TASK DESCRIPTION: The copy you print must match the listing exactly, with its pictures removed.

========================================================================

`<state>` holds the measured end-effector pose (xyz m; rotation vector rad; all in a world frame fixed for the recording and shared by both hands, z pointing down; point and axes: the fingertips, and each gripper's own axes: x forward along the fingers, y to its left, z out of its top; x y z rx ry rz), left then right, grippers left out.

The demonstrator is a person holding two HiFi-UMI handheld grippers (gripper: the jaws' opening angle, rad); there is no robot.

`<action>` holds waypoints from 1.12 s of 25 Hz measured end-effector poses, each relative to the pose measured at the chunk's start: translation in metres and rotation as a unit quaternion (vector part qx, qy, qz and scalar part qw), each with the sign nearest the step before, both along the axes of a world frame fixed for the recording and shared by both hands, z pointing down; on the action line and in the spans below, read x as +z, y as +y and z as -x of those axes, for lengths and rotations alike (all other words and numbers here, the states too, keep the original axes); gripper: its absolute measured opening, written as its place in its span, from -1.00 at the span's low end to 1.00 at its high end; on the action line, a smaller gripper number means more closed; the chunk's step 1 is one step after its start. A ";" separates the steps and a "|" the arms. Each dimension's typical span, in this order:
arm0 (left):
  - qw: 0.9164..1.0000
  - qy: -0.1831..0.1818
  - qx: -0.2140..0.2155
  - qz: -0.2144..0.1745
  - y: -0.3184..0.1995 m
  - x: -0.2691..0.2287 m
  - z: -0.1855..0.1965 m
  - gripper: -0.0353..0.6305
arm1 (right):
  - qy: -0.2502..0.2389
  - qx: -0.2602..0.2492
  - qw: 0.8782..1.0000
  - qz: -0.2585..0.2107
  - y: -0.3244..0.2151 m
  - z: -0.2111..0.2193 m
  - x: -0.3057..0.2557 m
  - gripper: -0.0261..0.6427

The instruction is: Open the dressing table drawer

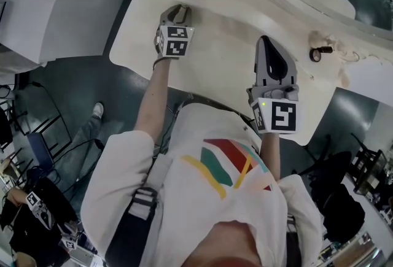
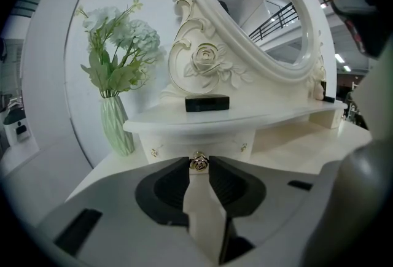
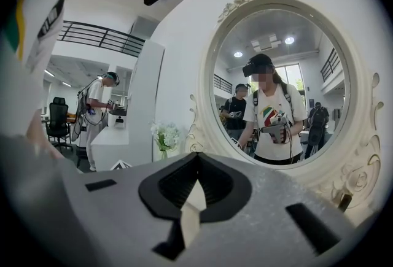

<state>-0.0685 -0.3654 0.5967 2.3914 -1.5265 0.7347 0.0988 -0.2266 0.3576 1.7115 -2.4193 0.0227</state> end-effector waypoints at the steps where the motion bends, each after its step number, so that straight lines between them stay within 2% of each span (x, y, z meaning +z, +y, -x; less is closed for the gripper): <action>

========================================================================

REPLY TO THE TASK:
`<state>` holds the measured end-effector pose (xyz m; rotation vector rad; all in a world frame fixed for the recording and shared by both hands, z pointing down; point and axes: the fingertips, and each gripper's own axes: x forward along the fingers, y to its left, z out of its top; x y z rx ry rz), left then right, grippers left out.

The demonstrator is a person holding two HiFi-UMI handheld grippers (gripper: the jaws' opening angle, rad); there is no robot.

`<action>` holds waypoints from 1.12 s of 25 Hz measured end-effector poses, each relative to the pose measured at the chunk's start: translation in metres and rotation as a unit quaternion (vector part qx, qy, qz and scalar part qw), each with the sign nearest the step before, both along the axes of a world frame fixed for the recording and shared by both hands, z pointing down; on the action line and in the spans below, read x as +z, y as +y and z as -x of those axes, for lengths and rotations alike (all other words and numbers here, the states too, keep the original axes); gripper: its absolute measured opening, written as its place in its span, from -1.00 at the span's low end to 1.00 at its high end; on the action line, a smaller gripper number means more closed; the chunk's step 1 is one step after its start. A ";" separates the steps and a "|" the arms. Each dimension's typical span, in this order:
arm0 (left):
  - qw: 0.9164..1.0000
  - qy: -0.1831..0.1818
  - qx: -0.2140..0.2155
  - qz: -0.2144..0.1745
  - y: -0.3184..0.1995 m
  - x: -0.2691..0.2287 m
  - z: -0.1855..0.1965 m
  - gripper: -0.0353..0.6305
arm1 (right):
  - qy: -0.2502..0.2389
  - qx: -0.2602..0.2492
  - qw: 0.8782..1.0000
  - qz: -0.2585..0.2107
  - y: -0.3244..0.2151 m
  - z: -0.2111..0.2193 m
  - x: -0.3057..0.2557 m
  - gripper: -0.0261..0.6427

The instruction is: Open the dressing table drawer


<state>-0.0685 -0.3654 0.5967 2.3914 -1.5265 0.7347 0.0988 -0.2266 0.3576 1.7115 -2.4193 0.0227</state> end-effector waypoints at the steps where the motion bends, each after its step number, so that straight lines between them stay within 2% of each span (x, y, z meaning +z, +y, -x; less is closed for the gripper): <action>

There is nothing more to the exercise.